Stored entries
################

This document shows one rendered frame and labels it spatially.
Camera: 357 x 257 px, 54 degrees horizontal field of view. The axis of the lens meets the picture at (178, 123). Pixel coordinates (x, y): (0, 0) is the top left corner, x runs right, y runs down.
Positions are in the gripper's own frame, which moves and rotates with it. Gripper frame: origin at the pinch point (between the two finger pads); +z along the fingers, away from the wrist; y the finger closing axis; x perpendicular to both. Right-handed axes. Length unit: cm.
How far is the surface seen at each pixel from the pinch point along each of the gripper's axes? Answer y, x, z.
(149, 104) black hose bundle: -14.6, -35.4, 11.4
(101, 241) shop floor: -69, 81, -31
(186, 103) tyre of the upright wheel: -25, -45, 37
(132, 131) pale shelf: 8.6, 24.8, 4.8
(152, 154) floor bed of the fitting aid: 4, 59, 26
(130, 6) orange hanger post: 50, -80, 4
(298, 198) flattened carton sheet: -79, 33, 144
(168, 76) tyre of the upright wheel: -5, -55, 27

################

▸ **ASSIGNED TASK**:
Reproduce exactly the line containing "(186, 103) tyre" and every line after it through the end of the records above, and nothing else.

▸ **THE COMPLETED TASK**:
(186, 103) tyre of the upright wheel: -25, -45, 37
(132, 131) pale shelf: 8.6, 24.8, 4.8
(152, 154) floor bed of the fitting aid: 4, 59, 26
(130, 6) orange hanger post: 50, -80, 4
(298, 198) flattened carton sheet: -79, 33, 144
(168, 76) tyre of the upright wheel: -5, -55, 27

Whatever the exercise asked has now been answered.